Each of the records below must be reproduced verbatim.

------------------------------------------------------------------------

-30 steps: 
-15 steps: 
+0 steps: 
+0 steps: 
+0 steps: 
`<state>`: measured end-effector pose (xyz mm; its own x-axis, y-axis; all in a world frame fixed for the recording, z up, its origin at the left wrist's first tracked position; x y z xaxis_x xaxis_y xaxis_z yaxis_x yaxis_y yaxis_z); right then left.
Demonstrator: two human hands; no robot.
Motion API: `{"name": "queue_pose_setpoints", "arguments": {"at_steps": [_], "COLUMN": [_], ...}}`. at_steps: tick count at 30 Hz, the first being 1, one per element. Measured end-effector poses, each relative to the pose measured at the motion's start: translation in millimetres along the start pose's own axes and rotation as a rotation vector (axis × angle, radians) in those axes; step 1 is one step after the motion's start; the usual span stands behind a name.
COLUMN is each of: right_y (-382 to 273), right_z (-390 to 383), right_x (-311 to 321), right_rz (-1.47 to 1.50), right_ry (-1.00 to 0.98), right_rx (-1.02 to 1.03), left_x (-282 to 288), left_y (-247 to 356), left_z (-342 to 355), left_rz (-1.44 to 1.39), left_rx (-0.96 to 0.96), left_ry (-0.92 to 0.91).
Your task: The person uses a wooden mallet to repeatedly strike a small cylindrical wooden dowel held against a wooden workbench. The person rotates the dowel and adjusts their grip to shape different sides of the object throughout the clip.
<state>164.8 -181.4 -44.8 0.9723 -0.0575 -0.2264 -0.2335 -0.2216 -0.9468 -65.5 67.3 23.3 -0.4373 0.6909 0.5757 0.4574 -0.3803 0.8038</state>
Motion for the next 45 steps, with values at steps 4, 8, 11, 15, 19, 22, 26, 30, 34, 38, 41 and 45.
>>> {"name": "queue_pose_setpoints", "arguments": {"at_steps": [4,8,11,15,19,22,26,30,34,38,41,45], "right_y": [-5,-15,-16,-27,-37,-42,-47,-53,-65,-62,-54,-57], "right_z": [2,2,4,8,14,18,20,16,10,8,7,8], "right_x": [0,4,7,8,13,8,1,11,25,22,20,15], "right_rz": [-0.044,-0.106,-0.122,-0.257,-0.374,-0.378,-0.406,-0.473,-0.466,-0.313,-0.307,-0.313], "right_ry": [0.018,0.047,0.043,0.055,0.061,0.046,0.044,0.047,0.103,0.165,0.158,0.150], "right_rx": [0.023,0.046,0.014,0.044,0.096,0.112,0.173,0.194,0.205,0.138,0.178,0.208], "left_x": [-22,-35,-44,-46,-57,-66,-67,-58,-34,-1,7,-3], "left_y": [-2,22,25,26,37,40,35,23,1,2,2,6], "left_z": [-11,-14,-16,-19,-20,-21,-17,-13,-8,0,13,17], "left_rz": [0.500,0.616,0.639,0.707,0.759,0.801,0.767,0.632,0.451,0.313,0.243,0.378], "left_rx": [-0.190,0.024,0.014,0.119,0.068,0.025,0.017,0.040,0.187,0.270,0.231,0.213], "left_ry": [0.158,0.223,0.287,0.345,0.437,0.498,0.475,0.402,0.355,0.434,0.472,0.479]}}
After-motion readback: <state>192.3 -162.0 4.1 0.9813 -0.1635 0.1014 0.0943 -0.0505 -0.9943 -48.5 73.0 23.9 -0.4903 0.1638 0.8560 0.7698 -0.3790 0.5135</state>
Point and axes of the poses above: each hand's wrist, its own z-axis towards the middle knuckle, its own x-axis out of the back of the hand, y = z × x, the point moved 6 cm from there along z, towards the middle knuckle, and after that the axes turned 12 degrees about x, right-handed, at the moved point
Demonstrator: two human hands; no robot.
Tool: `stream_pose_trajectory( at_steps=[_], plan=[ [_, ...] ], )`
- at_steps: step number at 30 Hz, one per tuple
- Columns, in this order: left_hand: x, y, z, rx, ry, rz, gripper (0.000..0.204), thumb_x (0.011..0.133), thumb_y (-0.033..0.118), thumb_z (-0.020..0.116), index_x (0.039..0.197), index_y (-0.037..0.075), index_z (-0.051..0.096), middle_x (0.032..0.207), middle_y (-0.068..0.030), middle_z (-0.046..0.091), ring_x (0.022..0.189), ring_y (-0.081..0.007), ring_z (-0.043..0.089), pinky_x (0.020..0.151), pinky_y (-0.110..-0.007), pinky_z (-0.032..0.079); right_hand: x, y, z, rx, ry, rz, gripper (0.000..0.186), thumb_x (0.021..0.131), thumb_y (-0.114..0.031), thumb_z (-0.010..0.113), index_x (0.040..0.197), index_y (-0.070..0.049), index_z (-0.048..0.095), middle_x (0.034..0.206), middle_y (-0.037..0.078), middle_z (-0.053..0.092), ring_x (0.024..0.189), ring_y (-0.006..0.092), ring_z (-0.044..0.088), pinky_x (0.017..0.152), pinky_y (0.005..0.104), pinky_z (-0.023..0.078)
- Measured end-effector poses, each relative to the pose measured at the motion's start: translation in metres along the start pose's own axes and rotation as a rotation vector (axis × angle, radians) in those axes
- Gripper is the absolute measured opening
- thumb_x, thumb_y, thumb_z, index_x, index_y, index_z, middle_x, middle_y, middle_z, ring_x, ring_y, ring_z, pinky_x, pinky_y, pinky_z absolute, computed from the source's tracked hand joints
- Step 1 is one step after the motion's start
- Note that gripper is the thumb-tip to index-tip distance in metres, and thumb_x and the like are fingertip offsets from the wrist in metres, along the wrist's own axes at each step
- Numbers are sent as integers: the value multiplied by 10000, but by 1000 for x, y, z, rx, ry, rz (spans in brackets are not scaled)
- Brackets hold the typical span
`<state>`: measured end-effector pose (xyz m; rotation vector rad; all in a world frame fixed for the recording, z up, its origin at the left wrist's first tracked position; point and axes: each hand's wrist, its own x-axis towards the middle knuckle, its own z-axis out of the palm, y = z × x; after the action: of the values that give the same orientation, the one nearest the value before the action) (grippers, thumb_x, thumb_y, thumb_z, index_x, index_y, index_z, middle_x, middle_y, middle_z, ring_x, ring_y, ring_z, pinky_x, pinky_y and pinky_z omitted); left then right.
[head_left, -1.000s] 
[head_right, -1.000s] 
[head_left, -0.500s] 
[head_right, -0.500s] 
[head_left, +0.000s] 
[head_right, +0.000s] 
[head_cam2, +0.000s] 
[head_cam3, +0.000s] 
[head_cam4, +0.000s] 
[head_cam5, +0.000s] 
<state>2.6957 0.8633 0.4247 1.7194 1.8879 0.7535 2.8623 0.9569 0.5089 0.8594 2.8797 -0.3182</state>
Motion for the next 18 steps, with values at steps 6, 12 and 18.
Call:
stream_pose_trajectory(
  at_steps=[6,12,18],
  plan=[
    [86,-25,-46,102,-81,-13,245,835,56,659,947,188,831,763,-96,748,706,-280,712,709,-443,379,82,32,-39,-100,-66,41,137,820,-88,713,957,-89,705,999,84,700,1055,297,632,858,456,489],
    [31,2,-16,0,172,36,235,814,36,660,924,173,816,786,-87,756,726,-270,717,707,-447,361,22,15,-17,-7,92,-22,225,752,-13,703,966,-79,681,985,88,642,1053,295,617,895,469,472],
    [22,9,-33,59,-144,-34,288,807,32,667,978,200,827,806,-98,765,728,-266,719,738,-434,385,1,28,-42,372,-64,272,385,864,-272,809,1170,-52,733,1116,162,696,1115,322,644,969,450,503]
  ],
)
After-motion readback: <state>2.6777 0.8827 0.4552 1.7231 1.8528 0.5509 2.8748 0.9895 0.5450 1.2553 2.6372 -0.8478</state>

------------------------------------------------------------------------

## Output of the exercise
-30 steps: 
-15 steps: 
+0 steps: 
+0 steps: 
+0 steps: 
`<state>`: measured end-effector pose (xyz mm; its own x-axis, y-axis; all in a world frame fixed for the recording, z up, its origin at the left wrist's first tracked position; x y z xaxis_x xaxis_y xaxis_z yaxis_x yaxis_y yaxis_z); right then left.
Demonstrator: two human hands; no robot.
Motion API: `{"name": "queue_pose_setpoints", "arguments": {"at_steps": [_], "COLUMN": [_], ...}}`. at_steps: tick count at 30 Hz, the first being 1, one per element. Measured end-effector poses, each relative to the pose measured at the motion's start: translation in millimetres along the start pose's own axes and rotation as a rotation vector (axis × angle, radians) in those axes; step 1 is one step after the motion's start; the usual span stands behind a name.
COLUMN is each of: right_y (-382 to 273), right_z (-390 to 383), right_x (-311 to 321), right_rz (-1.47 to 1.50), right_ry (-1.00 to 0.98), right_rx (-1.02 to 1.03), left_x (-282 to 288), left_y (-247 to 356), left_z (-342 to 355), left_rz (-1.44 to 1.39), left_rx (-0.96 to 0.96), left_ry (-0.92 to 0.91).
Your task: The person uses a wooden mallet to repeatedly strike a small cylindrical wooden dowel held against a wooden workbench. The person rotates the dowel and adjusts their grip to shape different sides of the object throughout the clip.
<state>164.8 -181.4 -44.8 0.9723 -0.0575 -0.2264 -0.2335 -0.2216 -0.9468 -65.5 67.3 23.3 -0.4373 0.6909 0.5757 0.4574 -0.3803 0.8038</state>
Motion for the next 45 steps, with values at steps 4, 8, 11, 15, 19, 22, 26, 30, 34, 38, 41 and 45.
>>> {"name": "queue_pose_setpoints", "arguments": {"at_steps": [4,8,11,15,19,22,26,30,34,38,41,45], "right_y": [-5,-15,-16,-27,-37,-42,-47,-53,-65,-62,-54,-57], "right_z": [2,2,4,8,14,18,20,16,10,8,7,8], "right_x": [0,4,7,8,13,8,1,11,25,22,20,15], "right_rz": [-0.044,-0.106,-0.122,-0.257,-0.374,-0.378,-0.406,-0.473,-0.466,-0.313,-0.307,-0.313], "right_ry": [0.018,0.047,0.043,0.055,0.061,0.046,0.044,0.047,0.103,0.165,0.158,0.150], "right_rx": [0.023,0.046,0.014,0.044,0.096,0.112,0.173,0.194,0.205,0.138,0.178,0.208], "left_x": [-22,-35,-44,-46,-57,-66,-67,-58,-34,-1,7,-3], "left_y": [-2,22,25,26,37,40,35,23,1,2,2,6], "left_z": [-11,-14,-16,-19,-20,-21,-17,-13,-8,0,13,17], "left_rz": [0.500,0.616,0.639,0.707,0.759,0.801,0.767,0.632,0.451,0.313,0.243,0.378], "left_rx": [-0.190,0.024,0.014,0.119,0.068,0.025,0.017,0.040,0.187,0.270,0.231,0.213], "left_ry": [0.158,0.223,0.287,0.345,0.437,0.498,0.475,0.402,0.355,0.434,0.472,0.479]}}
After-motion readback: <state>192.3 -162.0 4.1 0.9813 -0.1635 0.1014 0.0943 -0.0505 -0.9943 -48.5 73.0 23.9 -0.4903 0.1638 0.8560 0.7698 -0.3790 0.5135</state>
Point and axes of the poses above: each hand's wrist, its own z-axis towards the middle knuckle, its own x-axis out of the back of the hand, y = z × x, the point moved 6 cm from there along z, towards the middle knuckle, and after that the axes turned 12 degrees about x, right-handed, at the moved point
Demonstrator: two human hands; no robot.
Tool: `stream_pose_trajectory( at_steps=[_], plan=[ [_, ...] ], )`
- at_steps: step number at 30 Hz, one per tuple
- Columns, in this order: left_hand: x, y, z, rx, ry, rz, gripper (0.000..0.204), thumb_x (0.011..0.133), thumb_y (-0.033..0.118), thumb_z (-0.020..0.116), index_x (0.039..0.197), index_y (-0.037..0.075), index_z (-0.051..0.096), middle_x (0.032..0.207), middle_y (-0.068..0.030), middle_z (-0.046..0.091), ring_x (0.022..0.189), ring_y (-0.081..0.007), ring_z (-0.043..0.089), pinky_x (0.020..0.151), pinky_y (-0.110..-0.007), pinky_z (-0.032..0.079); right_hand: x, y, z, rx, ry, rz, gripper (0.000..0.186), thumb_x (0.021..0.131), thumb_y (-0.114..0.031), thumb_z (-0.010..0.113), index_x (0.040..0.197), index_y (-0.070..0.049), index_z (-0.048..0.095), middle_x (0.034..0.206), middle_y (-0.037..0.078), middle_z (-0.053..0.092), ring_x (0.024..0.189), ring_y (-0.006..0.092), ring_z (-0.044..0.088), pinky_x (0.017..0.152), pinky_y (0.005..0.104), pinky_z (-0.023..0.078)
- Measured end-effector poses, each relative to the pose measured at the motion's start: translation in metres along the start pose's own axes and rotation as a rotation vector (axis × angle, radians) in those axes
- Gripper is the absolute measured opening
- thumb_x, thumb_y, thumb_z, index_x, index_y, index_z, middle_x, middle_y, middle_z, ring_x, ring_y, ring_z, pinky_x, pinky_y, pinky_z absolute, computed from the source's tracked hand joints
- Step 1 is one step after the motion's start
- Note that gripper is the thumb-tip to index-tip distance in metres, and thumb_x and the like are fingertip offsets from the wrist in metres, along the wrist's own axes at each step
- Numbers are sent as integers: the value multiplied by 10000, but by 1000 for x, y, z, rx, ry, rz (spans in brackets are not scaled)
- Brackets hold the typical span
`<state>`: measured end-effector pose (xyz m; rotation vector rad; all in a world frame fixed for the recording, z up, its origin at the left wrist's first tracked position; point and axes: each hand's wrist, its own x-axis towards the middle knuckle, its own z-axis out of the palm, y = z × x; after the action: of the values that give the same orientation, the one nearest the value before the action) (grippers, thumb_x, thumb_y, thumb_z, index_x, index_y, index_z, middle_x, middle_y, middle_z, ring_x, ring_y, ring_z, pinky_x, pinky_y and pinky_z omitted); left then right.
[head_left, -1.000s] 
[head_right, -1.000s] 
[head_left, -0.500s] 
[head_right, -0.500s] 
[head_left, +0.000s] 
[head_right, +0.000s] 
[head_cam2, +0.000s] 
[head_cam3, +0.000s] 
[head_cam4, +0.000s] 
[head_cam5, +0.000s] 
<state>2.6957 0.8633 0.4247 1.7194 1.8879 0.7535 2.8623 0.9569 0.5089 0.8594 2.8797 -0.3182</state>
Motion for the next 18 steps, with values at steps 6, 12 and 18.
Call:
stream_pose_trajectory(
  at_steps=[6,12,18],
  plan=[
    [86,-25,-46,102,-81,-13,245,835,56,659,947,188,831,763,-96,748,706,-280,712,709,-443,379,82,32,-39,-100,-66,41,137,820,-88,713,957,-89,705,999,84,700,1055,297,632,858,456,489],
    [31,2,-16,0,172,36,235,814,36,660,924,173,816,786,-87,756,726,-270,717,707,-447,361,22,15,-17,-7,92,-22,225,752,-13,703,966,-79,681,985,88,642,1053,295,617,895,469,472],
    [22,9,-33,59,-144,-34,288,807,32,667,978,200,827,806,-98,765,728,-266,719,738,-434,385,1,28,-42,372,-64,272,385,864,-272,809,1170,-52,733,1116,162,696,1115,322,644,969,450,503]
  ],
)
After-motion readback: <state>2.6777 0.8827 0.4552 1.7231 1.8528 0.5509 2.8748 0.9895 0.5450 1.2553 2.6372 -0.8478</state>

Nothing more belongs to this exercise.